Diego era o mais velho de quatro irmãos, e criou-se com sua avó e o irmão Maycon na violenta periferia de Belém. O pai nunca o reconheceu, e a mãe, doméstica, não tinha condições de cuidar deles. Ele sempre sonhou em morar no Rio e achou nos estudos a fórmula para se mudar. Entrou na faculdade em 2011 pelo programa de cotas. “Ele dizia que aqui, no norte do país, era muito atrasado, que tinha uma mente muito conservadora. No Rio as pessoas são de outro nível, dizia, são de outra cultura. E aí deu isso, mataram meu irmão, de forma cruel só por ele ser diferente”, relata pelo telefone o irmão Maycon, de 28 anos. “Ele chegou a pedir dinheiro para minha tia para sair do alojamento onde morava. Ele não se sentia seguro ai”, afirma o irmão. Após três anos sem vê-lo, o plano também era comprar em parcelas uma passagem para que Diego visitasse a família durante as férias.
Diego sabia que queria ficar no Rio, mas ainda procurava o seu lugar.
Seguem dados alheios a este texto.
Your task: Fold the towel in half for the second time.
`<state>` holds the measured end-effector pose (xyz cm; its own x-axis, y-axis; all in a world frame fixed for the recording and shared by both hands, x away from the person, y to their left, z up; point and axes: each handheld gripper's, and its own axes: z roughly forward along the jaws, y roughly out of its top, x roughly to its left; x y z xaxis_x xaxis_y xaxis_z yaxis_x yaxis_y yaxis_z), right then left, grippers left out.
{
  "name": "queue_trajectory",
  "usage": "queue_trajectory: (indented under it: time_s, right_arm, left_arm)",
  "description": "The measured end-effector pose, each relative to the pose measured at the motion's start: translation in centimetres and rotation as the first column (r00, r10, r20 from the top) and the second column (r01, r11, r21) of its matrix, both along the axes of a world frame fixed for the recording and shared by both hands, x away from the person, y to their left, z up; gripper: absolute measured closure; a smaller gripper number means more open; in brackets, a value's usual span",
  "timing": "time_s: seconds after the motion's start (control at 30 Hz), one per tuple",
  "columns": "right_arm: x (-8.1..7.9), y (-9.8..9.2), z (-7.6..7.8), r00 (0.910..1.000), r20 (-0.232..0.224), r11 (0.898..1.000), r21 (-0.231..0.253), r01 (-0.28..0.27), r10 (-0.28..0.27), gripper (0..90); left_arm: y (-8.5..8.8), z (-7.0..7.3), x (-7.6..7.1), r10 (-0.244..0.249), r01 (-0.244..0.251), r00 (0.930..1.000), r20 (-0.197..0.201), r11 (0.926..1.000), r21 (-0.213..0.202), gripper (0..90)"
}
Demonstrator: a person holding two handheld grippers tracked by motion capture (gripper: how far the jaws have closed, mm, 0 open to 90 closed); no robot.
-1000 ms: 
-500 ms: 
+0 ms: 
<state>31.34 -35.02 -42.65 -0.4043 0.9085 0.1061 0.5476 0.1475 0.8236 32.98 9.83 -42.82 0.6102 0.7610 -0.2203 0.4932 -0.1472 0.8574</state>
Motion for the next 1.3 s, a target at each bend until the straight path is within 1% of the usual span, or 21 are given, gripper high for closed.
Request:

Cursava letras, mas frequentava a faculdade de arquitetura e de Belas Artes e pensava em trocar para publicidade. Pela sua renda e a distância do seu domicilio, Diego era beneficiário de uma bolsa de cerca de 500 reais e tinha direito a se hospedar no alojamento universitário. O prédio onde morava – ele e outros pelo menos 250 estudantes – desconstrói a imagem preconcebida de quem imagina os bolsistas vivendo luxuosamente às custas do dinheiro público. O superlotado alojamento universitário, o único que a universidade oferece, parece estar caindo aos pedaços, com os muros pichados, sujo, e com dependências abandonadas ocupadas agora por barracas de alunos que não conseguiram uma vaga, mas não têm onde morar. Diego dormia com mais duas pessoas em um cômodo de 1,85 por 5 metros e compartilhava um banheiro imundo com o teto desabado. Na cabeceira da sua porta há ainda um alho, tradicional simpatia para afastar as más energias. Na porta de enfrente, uma frase pintada: “Aqui vivem racistas”.